Write out nothing except the lines of the entries below, from the first through the one containing "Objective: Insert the", exactly and without pictures.

Items listed in a dataset
:::
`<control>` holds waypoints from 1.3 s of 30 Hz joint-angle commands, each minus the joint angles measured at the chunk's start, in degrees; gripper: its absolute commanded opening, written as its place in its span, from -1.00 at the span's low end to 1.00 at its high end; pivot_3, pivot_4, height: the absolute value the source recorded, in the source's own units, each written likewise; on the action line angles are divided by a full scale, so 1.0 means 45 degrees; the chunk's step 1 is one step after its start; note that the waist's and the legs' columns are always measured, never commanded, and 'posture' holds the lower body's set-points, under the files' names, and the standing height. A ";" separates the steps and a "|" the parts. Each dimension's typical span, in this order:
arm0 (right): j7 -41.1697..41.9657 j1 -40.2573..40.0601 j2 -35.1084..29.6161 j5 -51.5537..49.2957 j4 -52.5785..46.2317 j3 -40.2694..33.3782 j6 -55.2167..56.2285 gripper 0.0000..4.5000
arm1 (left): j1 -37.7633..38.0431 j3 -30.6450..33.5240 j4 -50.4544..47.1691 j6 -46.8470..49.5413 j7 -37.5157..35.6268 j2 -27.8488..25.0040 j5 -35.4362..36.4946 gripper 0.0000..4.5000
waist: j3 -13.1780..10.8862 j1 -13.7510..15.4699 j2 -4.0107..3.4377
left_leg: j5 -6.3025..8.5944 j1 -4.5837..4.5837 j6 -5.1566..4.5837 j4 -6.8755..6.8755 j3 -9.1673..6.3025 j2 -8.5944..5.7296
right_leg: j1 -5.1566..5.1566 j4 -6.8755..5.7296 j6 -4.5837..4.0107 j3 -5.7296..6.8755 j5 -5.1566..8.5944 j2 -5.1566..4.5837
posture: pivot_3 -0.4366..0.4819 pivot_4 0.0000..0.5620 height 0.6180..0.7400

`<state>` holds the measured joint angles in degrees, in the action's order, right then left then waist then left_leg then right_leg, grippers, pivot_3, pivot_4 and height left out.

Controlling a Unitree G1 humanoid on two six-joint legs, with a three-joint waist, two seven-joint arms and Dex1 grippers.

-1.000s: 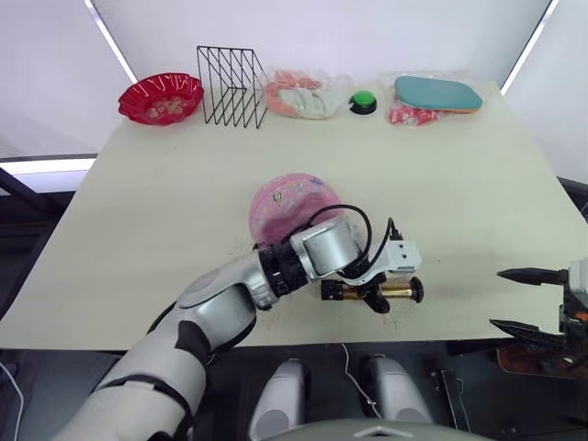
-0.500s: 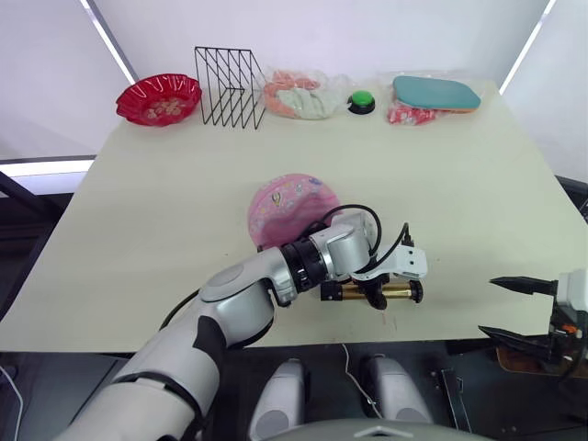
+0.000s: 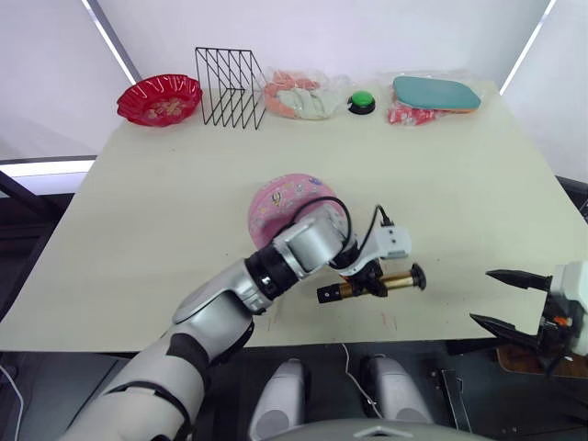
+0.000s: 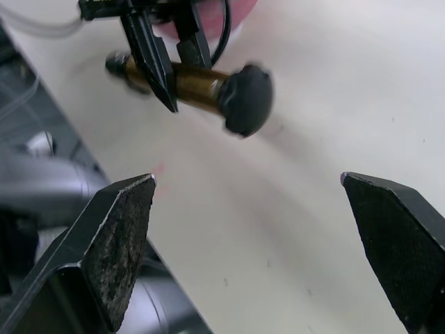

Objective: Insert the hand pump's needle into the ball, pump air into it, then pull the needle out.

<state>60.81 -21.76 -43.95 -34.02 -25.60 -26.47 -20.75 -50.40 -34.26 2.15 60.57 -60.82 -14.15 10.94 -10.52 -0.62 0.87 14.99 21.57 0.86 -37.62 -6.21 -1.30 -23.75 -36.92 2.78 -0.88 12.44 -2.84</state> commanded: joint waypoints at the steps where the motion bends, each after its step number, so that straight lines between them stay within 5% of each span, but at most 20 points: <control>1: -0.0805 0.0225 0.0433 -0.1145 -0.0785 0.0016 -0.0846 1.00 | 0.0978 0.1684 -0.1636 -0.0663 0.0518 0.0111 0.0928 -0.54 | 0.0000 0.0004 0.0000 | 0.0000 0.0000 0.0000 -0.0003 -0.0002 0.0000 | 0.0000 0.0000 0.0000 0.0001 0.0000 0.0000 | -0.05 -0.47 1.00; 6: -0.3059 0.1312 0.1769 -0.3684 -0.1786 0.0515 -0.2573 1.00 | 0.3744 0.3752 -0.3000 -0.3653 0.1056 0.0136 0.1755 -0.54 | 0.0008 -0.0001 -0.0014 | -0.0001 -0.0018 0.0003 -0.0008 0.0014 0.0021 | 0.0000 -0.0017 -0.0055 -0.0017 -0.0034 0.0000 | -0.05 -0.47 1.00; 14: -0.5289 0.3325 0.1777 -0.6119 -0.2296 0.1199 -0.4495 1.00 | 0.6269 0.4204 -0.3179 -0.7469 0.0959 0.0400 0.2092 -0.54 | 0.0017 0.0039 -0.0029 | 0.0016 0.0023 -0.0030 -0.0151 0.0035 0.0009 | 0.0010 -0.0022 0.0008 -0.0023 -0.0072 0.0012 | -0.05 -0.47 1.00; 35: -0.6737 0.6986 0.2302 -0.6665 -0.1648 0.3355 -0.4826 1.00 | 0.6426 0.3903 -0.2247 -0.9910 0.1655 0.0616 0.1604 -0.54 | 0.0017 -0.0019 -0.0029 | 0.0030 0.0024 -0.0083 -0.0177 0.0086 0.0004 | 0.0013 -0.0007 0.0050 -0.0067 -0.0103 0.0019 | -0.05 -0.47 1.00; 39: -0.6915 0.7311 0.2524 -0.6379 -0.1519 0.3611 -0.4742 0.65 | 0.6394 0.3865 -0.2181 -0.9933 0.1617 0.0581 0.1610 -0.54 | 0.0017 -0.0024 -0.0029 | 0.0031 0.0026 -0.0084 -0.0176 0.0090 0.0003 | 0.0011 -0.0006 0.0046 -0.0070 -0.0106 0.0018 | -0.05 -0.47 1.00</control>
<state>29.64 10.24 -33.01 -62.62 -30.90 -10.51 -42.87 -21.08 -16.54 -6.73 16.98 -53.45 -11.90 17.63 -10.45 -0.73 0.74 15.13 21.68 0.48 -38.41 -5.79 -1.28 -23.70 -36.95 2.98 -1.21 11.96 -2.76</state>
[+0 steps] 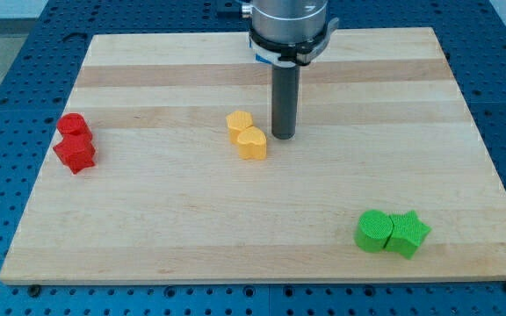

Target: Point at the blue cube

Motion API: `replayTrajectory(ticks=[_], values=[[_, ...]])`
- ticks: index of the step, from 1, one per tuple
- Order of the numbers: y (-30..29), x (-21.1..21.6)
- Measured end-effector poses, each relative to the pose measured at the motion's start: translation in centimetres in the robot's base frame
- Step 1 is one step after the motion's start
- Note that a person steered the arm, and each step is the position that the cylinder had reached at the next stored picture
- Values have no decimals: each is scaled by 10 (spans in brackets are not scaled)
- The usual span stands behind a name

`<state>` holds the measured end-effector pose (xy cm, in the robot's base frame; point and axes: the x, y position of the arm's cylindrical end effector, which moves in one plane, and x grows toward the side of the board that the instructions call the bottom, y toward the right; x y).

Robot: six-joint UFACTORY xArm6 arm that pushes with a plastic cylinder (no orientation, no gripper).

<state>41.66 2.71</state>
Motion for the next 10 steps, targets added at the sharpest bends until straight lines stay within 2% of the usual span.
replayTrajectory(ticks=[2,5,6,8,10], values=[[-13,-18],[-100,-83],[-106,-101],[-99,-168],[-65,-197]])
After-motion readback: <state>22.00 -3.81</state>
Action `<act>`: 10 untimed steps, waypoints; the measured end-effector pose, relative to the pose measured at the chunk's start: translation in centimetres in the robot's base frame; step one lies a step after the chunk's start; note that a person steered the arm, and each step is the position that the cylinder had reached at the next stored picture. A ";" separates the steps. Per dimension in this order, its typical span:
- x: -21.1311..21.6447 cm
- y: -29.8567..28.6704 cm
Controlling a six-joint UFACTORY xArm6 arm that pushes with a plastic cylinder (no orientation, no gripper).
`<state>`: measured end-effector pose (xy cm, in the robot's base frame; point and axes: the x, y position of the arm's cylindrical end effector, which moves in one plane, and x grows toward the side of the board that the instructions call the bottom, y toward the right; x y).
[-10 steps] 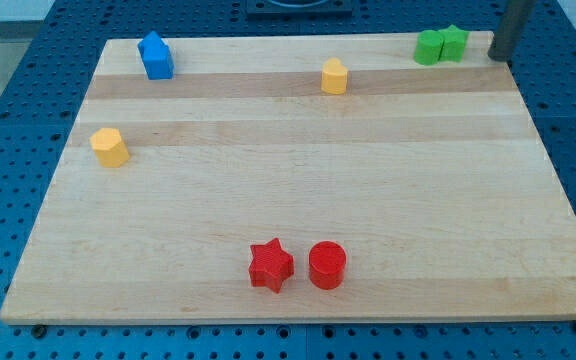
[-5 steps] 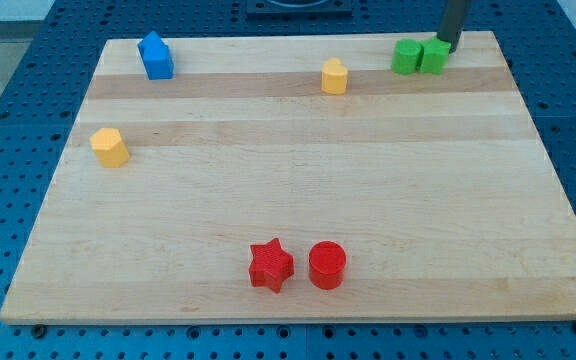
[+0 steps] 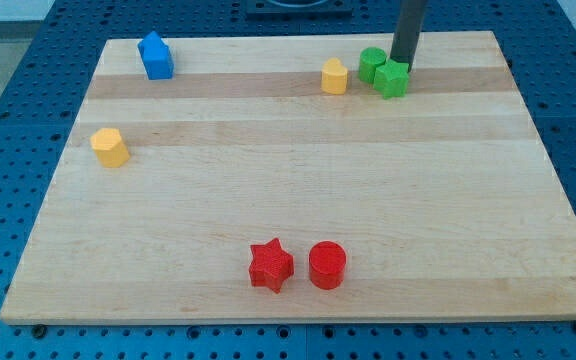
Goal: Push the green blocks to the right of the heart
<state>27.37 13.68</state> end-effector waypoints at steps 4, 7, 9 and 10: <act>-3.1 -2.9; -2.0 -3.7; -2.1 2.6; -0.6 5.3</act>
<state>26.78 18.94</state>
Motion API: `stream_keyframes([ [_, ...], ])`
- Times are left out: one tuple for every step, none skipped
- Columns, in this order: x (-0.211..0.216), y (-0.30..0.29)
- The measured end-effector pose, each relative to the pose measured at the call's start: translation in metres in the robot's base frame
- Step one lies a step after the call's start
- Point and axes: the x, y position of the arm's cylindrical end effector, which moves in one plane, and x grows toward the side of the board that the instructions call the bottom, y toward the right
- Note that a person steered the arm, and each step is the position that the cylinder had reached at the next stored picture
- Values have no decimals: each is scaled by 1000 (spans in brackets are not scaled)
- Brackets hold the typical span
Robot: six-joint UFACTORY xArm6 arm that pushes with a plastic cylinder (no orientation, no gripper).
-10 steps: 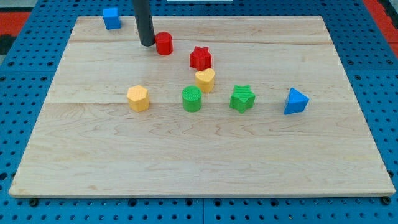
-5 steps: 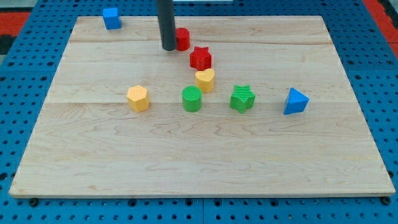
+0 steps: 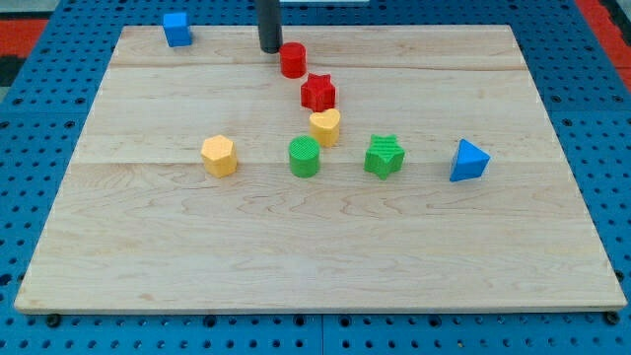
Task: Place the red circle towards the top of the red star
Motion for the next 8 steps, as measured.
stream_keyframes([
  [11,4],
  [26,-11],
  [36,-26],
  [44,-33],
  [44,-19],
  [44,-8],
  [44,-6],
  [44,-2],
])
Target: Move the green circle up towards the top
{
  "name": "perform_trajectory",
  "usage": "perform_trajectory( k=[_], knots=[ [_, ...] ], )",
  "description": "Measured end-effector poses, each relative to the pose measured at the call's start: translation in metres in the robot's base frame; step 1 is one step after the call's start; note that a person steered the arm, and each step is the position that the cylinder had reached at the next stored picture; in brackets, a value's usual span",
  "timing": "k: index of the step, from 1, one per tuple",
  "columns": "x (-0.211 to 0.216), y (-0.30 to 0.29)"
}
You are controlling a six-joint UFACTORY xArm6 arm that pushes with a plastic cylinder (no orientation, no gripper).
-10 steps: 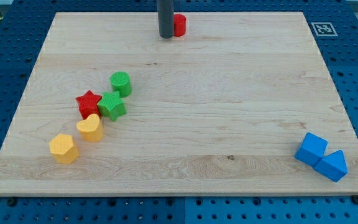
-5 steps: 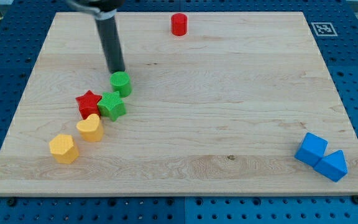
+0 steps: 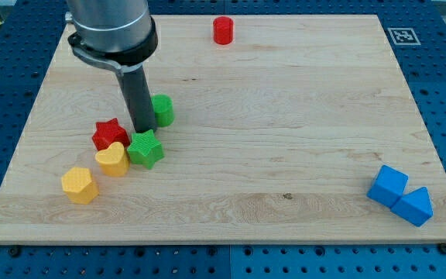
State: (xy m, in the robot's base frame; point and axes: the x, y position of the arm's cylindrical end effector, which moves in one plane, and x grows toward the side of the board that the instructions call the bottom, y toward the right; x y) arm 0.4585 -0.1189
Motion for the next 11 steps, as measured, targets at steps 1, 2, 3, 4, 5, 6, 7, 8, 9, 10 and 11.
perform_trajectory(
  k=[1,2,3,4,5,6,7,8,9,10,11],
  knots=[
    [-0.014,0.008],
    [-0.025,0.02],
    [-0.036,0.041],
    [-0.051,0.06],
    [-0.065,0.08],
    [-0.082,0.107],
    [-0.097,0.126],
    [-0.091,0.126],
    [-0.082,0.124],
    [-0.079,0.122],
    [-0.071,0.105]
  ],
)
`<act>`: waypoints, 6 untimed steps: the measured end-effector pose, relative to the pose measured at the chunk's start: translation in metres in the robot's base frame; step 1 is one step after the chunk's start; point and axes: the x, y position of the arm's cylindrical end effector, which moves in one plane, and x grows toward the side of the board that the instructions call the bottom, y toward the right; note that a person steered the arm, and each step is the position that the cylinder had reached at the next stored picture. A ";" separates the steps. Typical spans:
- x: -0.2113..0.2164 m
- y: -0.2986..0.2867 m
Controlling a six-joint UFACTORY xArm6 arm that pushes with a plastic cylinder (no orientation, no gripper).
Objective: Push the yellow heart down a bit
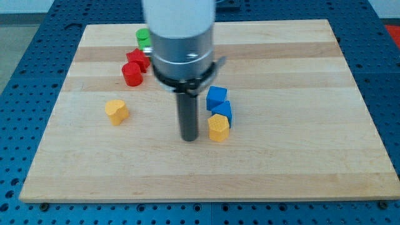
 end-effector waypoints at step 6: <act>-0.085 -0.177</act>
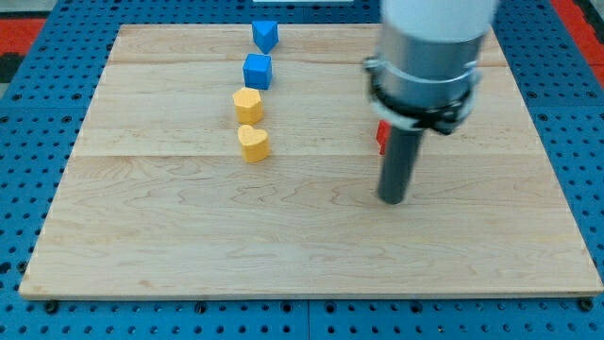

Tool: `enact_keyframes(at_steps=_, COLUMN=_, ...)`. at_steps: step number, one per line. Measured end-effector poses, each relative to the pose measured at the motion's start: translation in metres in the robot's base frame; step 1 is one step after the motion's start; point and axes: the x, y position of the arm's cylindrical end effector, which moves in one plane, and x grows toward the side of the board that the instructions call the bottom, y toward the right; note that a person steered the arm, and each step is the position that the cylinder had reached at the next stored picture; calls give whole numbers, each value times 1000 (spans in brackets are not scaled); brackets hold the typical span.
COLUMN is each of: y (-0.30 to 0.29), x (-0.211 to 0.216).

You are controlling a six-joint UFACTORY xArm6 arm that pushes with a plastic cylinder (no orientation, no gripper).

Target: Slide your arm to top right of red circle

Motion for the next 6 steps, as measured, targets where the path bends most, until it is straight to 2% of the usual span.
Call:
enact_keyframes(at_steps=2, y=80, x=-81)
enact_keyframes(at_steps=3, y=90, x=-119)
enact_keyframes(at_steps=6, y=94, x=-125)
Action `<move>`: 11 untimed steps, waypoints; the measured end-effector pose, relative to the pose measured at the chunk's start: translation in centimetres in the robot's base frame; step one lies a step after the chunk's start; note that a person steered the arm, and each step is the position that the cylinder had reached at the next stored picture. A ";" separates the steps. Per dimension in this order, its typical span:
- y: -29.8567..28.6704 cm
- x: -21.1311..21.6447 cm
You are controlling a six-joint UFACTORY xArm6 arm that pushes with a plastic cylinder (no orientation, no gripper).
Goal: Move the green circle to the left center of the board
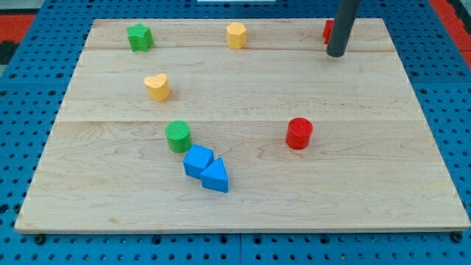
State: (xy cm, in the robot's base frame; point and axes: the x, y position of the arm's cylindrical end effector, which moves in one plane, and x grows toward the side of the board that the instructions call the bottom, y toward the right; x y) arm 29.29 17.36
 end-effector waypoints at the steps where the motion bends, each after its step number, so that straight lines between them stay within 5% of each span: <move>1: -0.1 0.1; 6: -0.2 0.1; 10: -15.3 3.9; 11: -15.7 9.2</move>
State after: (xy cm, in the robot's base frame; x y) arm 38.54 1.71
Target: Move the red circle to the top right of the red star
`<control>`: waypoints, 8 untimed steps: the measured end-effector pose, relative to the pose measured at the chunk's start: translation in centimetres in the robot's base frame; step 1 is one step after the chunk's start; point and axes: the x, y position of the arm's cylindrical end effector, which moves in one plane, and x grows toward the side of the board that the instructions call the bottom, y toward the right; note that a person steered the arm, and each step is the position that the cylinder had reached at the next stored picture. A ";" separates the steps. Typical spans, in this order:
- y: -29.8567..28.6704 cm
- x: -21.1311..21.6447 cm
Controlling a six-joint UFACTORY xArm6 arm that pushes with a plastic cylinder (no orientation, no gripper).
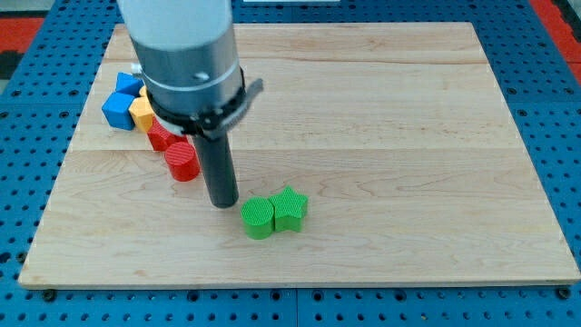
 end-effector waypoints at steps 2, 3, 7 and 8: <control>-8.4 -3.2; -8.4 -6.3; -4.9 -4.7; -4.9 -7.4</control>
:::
* [Response]:
`<control>` holds waypoints from 1.3 s of 30 Hz joint-angle commands, each minus the joint angles measured at the chunk's start, in degrees; gripper: its absolute commanded opening, written as its place in its span, from -1.00 at the span's low end to 1.00 at its high end; pivot_3, pivot_4, height: the absolute value the source recorded, in the source's own units, each written likewise; on the action line angles are divided by a full scale, so 1.0 means 45 degrees; the chunk's step 1 is one step after its start; note that the waist's and the legs' columns are always measured, never commanded, and 'posture' holds the lower body's set-points, under the files' names, and the standing height. A ";" separates the steps and a "|" the parts. Each dimension's typical span, in this order:
arm0 (right): j7 -41.1697..41.9657 j1 -40.2573..40.0601 j2 -35.1084..29.6161 j5 -51.5537..49.2957 j4 -52.5785..46.2317 j3 -40.2694..33.3782 j6 -55.2167..56.2285 gripper 0.0000..4.5000
arm1 (left): j1 -37.7633..38.0431 j3 -30.6450..33.5240 j4 -50.4544..47.1691 j6 -46.8470..49.5413 j7 -37.5157..35.6268 j2 -27.8488..25.0040 j5 -35.4362..36.4946 gripper 0.0000..4.5000
waist: j3 -13.1780..10.8862 j1 -13.7510..15.4699 j2 -4.0107..3.4377
left_leg: j5 -6.3025..8.5944 j1 -4.5837..4.5837 j6 -5.1566..4.5837 j4 -6.8755..6.8755 j3 -9.1673..6.3025 j2 -8.5944..5.7296
right_leg: j1 -5.1566..5.1566 j4 -6.8755..5.7296 j6 -4.5837..4.0107 j3 -5.7296..6.8755 j5 -5.1566..8.5944 j2 -5.1566..4.5837
posture: pivot_3 -0.4366..0.4819 pivot_4 0.0000..0.5620 height 0.6180..0.7400

`<state>` holds the measured joint angles in degrees, in the action's order, right then left then waist then left_leg then right_leg, grippers, pivot_3, pivot_4 and height left out.

Controlling a Unitree G1 humanoid on two six-joint legs, with a three-joint waist, two seven-joint arms and Dex1 grippers.

-1.000s: 
-0.500s: 
+0.000s: 
+0.000s: 

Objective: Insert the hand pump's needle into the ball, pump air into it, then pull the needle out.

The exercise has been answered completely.